The Supreme Court Ruling
No telecom status report would be complete without commenting on the recent Supreme Court decision on interconnection. Last month's Supreme Court decision was a victory for consumers. Carriers and regulators were mired in a litigation swamp for far too long. The uncertainty it generated reinforced the status quo. Now that the uncertainty largely has been removed, it is an excellent time to reaffirm the partnership between the FCC and the states. We must work together to ensure that consumers reap the benefits of greater local competition.
State legislators and regulators continue to play a critical role in promoting competition by reviewing and arbitrating interconnection agreements between incumbents and new entrants. Also, some issues are especially suited for state involvement, such as evaluating the terms and conditions for access to in-building wire ("the last 100 feet"). I applaud the Florida Commission for its leadership in this area.
While the Supreme Court reinstated the FCC's authority to set rules implementing all of the Telecom Act, it remanded to the FCC the portion of our order concerning designation of unbundled network elements. We are committed to moving quickly to finalize a standard for network elements by this summer. We will be taking a fresh look at each network element identified in our Local Competition Order, as well as network elements used to provide advanced services, and will determine (1) whether access to proprietary network elements is "necessary" and (2) whether the failure to provide access to such network elements would "impair" the ability of competitive carriers to provide services they seek to offer. As we proceed, we will be looking to our colleagues in the states for their insights on these difficult issues.
In the meantime, I am alarmed at rumors that some incumbents might choose to take advantage of this interim period by refusing to sign new interconnection agreements, which would frustrate CLEC efforts to enter their markets. It is in the best interest of all stakeholders not to allow the whole process to collapse.
To this end, the Commission has sought both oral and written pledges from all Bell Companies and GTE that they continue to fulfill their current obligations as set forth in existing interconnection agreements. I am happy to report that all of the large ILECs have pledged not to disrupt the process. We expect to release their letters publicly this week. These letters should provide a measure of marketplace stability.
Our Pro-Competition, Pro-Consumer Agenda
At the threshold of the 21st century, the FCC is committed to: promote competition, deregulate as competition develops, protect consumers, ensure broad access to communications services, foster innovation, and advance competitive goals worldwide. These goals -- pillars of the Telecommunications Act of 1996 -- are not mutually exclusive.
Many segments of the telecommunications marketplace are exhibiting signs of healthy competition.Long distance rates are the lowest ever, and prices are continuing to decline. Just three years ago, consumers paid 20 to 25 cents a minute for a long distance call. Today, consumers are paying a dime a minute -- or even less under special plans.
But despite these signs of progress, most Americans do not have a choice of local carriers or broadband service providers.

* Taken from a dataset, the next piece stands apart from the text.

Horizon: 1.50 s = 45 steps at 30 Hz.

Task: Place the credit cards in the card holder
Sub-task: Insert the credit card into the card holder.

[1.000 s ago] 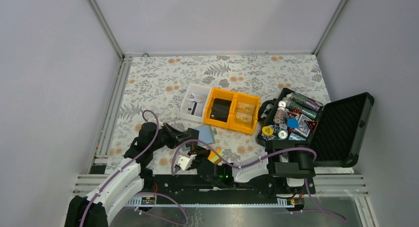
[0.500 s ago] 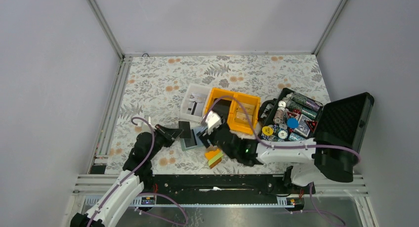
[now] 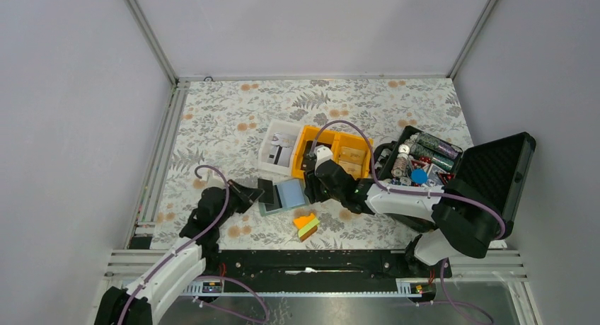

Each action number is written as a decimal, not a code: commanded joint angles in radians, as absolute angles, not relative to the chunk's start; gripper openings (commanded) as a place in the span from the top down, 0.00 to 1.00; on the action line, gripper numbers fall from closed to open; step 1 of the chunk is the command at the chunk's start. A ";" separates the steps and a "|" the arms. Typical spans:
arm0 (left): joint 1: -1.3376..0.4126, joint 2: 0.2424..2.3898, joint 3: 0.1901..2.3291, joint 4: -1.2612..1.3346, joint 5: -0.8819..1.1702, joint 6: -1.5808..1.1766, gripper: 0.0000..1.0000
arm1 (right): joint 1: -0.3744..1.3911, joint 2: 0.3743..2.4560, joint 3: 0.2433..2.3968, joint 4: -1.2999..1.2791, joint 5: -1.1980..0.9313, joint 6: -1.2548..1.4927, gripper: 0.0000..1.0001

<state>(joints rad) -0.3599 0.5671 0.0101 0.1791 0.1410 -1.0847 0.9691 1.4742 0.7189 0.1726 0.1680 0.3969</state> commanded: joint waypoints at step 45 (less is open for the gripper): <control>-0.704 0.951 -0.083 0.621 -0.307 -1.247 1.00 | 0.965 1.628 0.784 0.184 0.378 0.543 1.00</control>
<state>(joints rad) -0.6857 0.9436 0.0101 0.5507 -0.2489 -1.2140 0.9684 1.6367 0.7563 0.1913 0.3336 0.5205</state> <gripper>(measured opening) 0.021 0.025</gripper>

There is plenty of work left to do. I'll just give you a quick overview of the Commission's Agenda for 1999, which Chairman Bill Kennard recently announced.
1. Promote Competition
Goal Number One is to promote competition throughout the communications arena. The main unfinished task is to complete the opening of the local telephone market. As already mentioned, the Supreme Court decision will accelerate that progress. And, as the Bell companies complete their market-opening responsibilities, they will in turn win the opportunity to compete in the long distance market.
The benefits of competition are well documented in many communications sectors -- long distance, wireless, customer-premises equipment, and information services. The benefits of local telephone competition for the most part remain the promise of the future.

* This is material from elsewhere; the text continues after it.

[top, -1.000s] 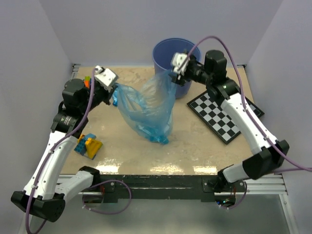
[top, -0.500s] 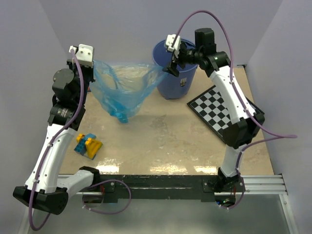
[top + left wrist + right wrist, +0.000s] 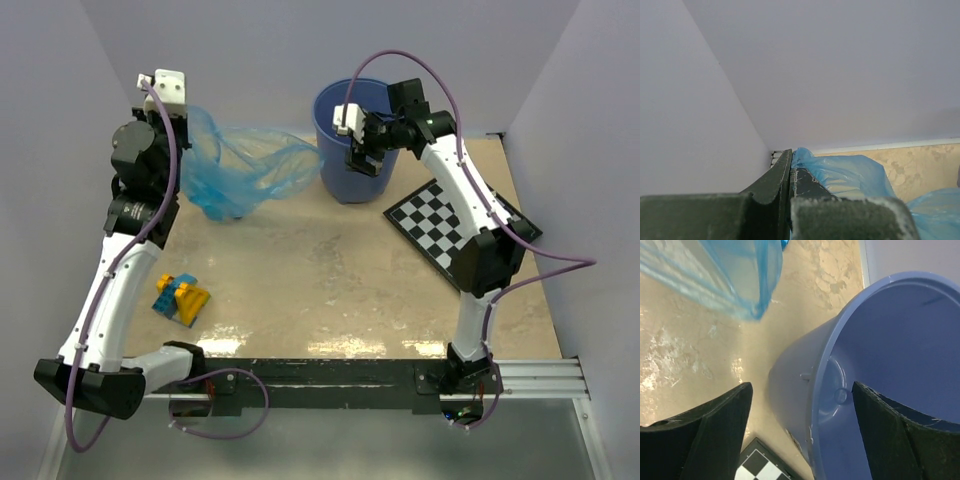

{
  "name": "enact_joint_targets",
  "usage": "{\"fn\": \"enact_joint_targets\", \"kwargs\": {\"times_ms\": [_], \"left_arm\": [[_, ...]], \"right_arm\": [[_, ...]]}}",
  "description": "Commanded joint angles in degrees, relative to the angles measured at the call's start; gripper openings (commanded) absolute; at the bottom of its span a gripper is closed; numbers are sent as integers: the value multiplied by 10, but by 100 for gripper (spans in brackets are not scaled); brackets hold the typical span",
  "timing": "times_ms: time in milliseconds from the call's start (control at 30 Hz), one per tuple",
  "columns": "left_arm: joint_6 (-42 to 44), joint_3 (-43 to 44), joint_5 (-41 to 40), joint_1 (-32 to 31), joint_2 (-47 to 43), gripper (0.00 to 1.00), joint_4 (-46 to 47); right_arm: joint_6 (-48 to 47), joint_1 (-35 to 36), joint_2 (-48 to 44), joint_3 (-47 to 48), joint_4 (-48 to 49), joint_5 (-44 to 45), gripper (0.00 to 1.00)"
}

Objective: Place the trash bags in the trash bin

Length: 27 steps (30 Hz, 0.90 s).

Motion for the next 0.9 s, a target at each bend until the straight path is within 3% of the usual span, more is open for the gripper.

Large and even some small businesses are starting to see the emergence of choice in local telephone service providers, but only a small percentage of residential consumers today have a choice of local carrier. The FCC and the state commissions need to renew our partnership to accelerate the development of competitive alternatives.

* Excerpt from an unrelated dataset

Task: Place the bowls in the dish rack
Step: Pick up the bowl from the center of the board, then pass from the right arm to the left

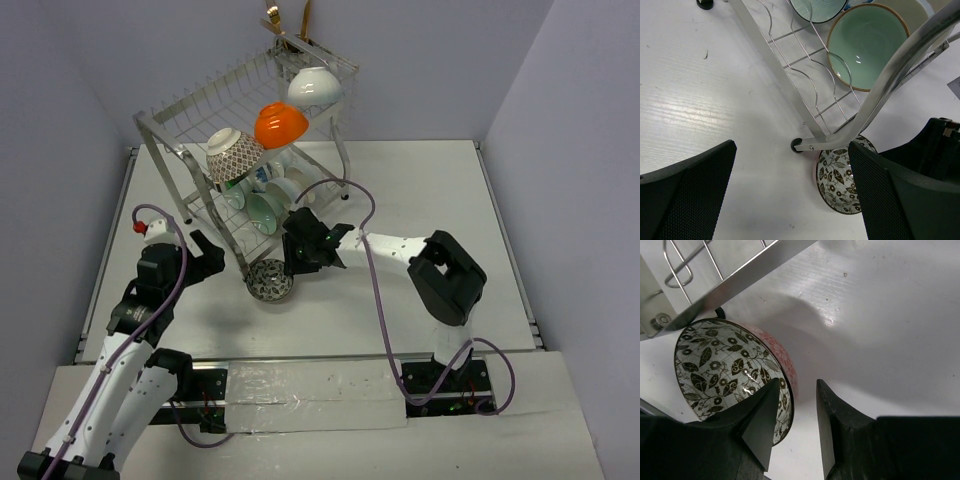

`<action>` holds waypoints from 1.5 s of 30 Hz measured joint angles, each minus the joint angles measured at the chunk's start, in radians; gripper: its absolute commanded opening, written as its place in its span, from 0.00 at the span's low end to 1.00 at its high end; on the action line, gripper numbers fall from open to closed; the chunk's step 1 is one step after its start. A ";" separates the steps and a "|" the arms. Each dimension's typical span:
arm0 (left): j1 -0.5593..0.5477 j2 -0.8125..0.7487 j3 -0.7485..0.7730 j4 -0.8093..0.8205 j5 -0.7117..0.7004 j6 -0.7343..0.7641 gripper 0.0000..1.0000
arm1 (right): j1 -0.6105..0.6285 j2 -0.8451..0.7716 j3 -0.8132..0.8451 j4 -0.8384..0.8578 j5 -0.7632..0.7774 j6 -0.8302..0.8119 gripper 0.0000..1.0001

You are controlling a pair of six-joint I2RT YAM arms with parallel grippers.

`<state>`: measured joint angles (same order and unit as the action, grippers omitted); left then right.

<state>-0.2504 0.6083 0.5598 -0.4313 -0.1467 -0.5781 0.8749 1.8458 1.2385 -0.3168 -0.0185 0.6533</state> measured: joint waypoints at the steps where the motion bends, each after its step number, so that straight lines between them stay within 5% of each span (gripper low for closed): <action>1: 0.000 0.003 0.000 0.000 0.000 0.000 0.99 | 0.001 0.005 0.002 0.000 -0.003 -0.001 0.42; 5: 0.000 0.010 0.000 0.001 0.000 0.001 0.99 | 0.004 0.017 0.008 -0.006 -0.021 -0.012 0.34; 12: 0.000 0.022 0.000 0.002 0.010 0.000 0.98 | 0.005 0.028 0.019 -0.021 -0.029 -0.034 0.00; 25: 0.014 -0.017 -0.020 0.027 0.010 -0.019 0.86 | 0.006 -0.129 0.011 -0.071 0.111 -0.113 0.00; 32: 0.163 0.018 -0.040 0.101 0.081 -0.032 0.85 | 0.006 -0.294 0.014 -0.019 0.229 -0.198 0.00; 45: 0.417 0.288 -0.051 0.499 0.365 0.070 0.75 | 0.006 -0.227 0.110 0.074 0.426 -0.306 0.00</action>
<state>0.1665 0.8967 0.5091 0.0677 0.2188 -0.5083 0.8810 1.6184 1.3483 -0.2424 0.4080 0.3473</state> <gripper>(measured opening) 0.749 0.036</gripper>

As I noted, the pricing of unbundled network elements will need to be revisited in light of the Supreme Court's recent decision. States and carriers must continue to develop operations support systems that swiftly and seamlessly permit consumers to change from one carrier to another. Collocation and building access issues need to be resolved.
But I am more confident than ever that competition will succeed.
Bell Entry into Long Distance: As local markets are opened, the Bell companies will in turn win the right to compete in long distance. States like Florida have played a crucial role in the section 271 process for Bell entry into long distance. Many states are diligently reviewing compliance with Congress' 14-point checklist. For example, the New York Commission and Bell Atlantic are using a third-party contractor to assess operational support systems, with commercial volumes of orders.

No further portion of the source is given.